I have to politely disagree with your conclusion. If I may, I would like to expound upon my opinion.
Based on the information available and at least on an individual scale, the average human is roughly as smart or smarter than our ancient ancestors were. Of course, no reliable testing data exists further back than a generation or two, so any commentary on human intelligence positive or negative is somewhat subjective.
However, I think it is fair to say that the issues we are having today with the seeming increase in the number of "stupid" people is not so much an indicator of declining human intelligence, but an artifact of our modern society.
Simply put, the pace of technological and social changes in society is occurring at a faster rate than the average human can keep up with. While we can keep up with the changes in a specific discipline, (say, automobile tech or computers or the like) it is nearly impossible for our brains to process all the changes that are happening at once. We simply can't keep up.

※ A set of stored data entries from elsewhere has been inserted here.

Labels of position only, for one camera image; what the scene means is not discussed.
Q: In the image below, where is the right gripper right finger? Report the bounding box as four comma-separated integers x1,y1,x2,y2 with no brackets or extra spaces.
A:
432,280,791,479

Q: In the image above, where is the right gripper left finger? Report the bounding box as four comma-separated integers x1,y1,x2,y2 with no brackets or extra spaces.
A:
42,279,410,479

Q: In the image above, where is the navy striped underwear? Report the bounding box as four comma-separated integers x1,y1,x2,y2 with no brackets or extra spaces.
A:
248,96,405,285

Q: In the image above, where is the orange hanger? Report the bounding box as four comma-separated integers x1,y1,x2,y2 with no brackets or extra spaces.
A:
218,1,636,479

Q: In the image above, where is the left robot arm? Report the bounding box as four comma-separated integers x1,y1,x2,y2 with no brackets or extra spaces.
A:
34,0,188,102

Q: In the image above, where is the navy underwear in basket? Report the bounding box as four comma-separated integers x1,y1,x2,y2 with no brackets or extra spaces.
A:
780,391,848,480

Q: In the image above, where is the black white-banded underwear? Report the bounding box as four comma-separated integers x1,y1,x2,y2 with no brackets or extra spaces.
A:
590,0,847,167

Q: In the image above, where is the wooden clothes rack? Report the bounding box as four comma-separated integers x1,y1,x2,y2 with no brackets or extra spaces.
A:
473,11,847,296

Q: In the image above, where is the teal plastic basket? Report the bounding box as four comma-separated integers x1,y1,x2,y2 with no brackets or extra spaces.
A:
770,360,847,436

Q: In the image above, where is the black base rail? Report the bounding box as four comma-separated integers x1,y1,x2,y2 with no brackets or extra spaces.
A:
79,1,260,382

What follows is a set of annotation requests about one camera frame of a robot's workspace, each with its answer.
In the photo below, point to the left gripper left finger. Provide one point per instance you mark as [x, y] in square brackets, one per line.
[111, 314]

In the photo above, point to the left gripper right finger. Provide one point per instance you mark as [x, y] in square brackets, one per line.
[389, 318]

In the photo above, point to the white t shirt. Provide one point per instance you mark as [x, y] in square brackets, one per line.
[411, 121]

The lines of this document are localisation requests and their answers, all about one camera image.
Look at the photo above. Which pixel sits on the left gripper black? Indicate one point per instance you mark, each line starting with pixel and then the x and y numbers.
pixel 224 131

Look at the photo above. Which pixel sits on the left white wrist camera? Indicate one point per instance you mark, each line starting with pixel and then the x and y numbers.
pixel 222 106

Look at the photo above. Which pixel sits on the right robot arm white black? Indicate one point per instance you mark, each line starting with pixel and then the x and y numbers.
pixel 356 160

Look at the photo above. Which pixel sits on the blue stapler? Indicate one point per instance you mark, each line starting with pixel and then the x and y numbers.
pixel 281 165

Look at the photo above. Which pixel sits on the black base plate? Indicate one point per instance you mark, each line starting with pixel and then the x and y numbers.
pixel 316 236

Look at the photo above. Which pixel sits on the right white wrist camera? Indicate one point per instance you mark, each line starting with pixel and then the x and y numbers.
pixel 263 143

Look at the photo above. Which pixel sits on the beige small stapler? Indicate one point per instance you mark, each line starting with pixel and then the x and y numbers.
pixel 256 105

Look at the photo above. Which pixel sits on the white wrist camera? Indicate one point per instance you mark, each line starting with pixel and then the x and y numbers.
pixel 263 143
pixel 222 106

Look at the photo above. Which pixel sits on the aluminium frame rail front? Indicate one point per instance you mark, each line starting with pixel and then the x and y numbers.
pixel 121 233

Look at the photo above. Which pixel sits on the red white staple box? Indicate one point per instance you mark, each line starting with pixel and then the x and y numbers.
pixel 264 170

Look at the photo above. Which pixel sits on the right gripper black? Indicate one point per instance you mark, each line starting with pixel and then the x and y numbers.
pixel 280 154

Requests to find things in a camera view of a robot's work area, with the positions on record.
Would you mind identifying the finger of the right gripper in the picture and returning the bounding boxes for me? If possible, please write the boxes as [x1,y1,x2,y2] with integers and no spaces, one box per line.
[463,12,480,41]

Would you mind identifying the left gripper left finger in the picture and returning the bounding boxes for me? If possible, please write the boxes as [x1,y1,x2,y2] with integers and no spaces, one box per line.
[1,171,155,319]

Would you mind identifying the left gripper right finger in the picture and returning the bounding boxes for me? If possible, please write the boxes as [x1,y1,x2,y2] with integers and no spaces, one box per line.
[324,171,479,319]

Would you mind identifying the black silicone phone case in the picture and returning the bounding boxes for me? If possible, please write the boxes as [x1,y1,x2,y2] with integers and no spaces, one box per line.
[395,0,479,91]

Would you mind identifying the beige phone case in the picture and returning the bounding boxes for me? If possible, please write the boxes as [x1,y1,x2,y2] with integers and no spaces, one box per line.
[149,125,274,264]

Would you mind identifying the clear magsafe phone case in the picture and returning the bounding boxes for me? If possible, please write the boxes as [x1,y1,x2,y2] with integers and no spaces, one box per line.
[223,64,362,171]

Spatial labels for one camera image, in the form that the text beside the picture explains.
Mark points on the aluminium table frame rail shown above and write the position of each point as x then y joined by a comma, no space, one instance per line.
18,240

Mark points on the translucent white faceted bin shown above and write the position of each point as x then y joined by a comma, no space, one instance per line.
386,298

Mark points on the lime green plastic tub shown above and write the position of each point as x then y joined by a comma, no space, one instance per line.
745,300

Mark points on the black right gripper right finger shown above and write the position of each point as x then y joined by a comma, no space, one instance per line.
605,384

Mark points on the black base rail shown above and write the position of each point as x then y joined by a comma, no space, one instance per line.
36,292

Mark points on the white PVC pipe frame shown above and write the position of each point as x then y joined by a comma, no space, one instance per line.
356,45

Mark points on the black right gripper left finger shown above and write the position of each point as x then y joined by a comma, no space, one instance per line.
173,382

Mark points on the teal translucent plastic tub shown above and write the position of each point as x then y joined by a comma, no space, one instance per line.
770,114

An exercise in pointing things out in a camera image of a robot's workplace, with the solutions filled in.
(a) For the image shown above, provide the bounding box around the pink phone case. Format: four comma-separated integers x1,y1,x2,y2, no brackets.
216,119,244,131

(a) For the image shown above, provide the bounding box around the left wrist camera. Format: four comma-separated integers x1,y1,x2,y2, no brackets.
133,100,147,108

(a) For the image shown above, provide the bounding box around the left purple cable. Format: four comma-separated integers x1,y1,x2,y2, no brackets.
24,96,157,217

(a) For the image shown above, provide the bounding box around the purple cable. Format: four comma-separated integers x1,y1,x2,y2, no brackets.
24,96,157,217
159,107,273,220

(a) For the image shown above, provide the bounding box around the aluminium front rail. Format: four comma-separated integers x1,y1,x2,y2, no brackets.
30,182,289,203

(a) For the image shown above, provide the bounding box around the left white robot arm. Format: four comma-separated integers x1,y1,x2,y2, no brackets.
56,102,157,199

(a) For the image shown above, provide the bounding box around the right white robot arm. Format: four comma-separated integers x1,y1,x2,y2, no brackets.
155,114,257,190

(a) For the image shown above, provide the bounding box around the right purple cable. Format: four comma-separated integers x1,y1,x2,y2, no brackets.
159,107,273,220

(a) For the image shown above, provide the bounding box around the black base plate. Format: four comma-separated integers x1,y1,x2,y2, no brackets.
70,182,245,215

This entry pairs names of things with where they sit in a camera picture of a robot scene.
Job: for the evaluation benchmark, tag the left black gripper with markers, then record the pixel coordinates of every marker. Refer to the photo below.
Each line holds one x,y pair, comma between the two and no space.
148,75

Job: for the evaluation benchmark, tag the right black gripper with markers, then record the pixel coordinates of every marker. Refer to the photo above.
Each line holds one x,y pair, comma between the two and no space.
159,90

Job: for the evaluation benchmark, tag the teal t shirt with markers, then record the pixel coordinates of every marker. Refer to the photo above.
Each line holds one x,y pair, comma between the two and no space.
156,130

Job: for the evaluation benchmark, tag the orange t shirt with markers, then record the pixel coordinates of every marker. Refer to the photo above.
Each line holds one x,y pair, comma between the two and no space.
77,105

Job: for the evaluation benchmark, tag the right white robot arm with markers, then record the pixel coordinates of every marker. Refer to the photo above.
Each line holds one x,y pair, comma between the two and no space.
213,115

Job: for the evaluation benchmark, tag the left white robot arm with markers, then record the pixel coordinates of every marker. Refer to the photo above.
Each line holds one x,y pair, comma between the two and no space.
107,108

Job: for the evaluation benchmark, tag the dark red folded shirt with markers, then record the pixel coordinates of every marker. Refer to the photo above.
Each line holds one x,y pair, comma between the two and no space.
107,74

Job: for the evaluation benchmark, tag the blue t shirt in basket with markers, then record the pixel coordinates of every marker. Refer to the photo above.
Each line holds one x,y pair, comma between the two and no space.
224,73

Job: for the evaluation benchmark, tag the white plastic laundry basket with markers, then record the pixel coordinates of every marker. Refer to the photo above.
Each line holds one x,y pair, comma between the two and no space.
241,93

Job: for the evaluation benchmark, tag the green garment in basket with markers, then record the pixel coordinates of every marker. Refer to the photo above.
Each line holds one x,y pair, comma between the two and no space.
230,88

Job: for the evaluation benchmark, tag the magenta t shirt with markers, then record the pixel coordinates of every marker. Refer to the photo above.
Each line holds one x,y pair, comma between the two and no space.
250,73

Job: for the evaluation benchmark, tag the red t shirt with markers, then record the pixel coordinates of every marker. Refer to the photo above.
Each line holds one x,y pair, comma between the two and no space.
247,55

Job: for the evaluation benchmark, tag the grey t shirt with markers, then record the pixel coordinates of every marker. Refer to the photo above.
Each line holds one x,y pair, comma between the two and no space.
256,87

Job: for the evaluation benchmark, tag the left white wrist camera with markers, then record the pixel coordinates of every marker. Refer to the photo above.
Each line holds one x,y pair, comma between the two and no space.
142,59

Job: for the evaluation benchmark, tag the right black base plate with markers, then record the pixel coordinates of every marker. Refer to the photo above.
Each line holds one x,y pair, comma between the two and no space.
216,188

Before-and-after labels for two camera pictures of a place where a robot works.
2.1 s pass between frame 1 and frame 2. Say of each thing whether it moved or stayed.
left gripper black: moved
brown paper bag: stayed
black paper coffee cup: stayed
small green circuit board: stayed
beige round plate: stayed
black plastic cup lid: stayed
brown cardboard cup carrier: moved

Combine that with a massive increase in the available information (thanks to the Internet) and our ability to make rational risk-assessments becomes more and more compromised.
Now compound that with the fact that western culture, capitalism and medicine have greatly reduced the average western mortality rates, thus allowing our population to increase and the average number of less intelligent and otherwise mentally challenged people to survive and you will have a spike in "stupid behavior".
Really, there are only two ways to deal with this:
1. Government regulated breeding. Only works as well as the regulators running it, and based on the current crop of regulators, I'd not want to bet my society (or my kids) on it. Not to mention the hideous tragedies such tyrannical policies would create.
2. Increased educational focus on logic and reasoning and a "classical" education approach. IE: Logic & Reasoning, Math, Science, History and Arts & Technology as focuses in primary and secondary education.
I personally think that option 2 would be far more effective in the long run than option 1. Far better to equip all of our children of all intelligence levels to be able to handle modern society via clear reasoning and improved risk assessment skills than to attempt the impossible task of breeding perfect people.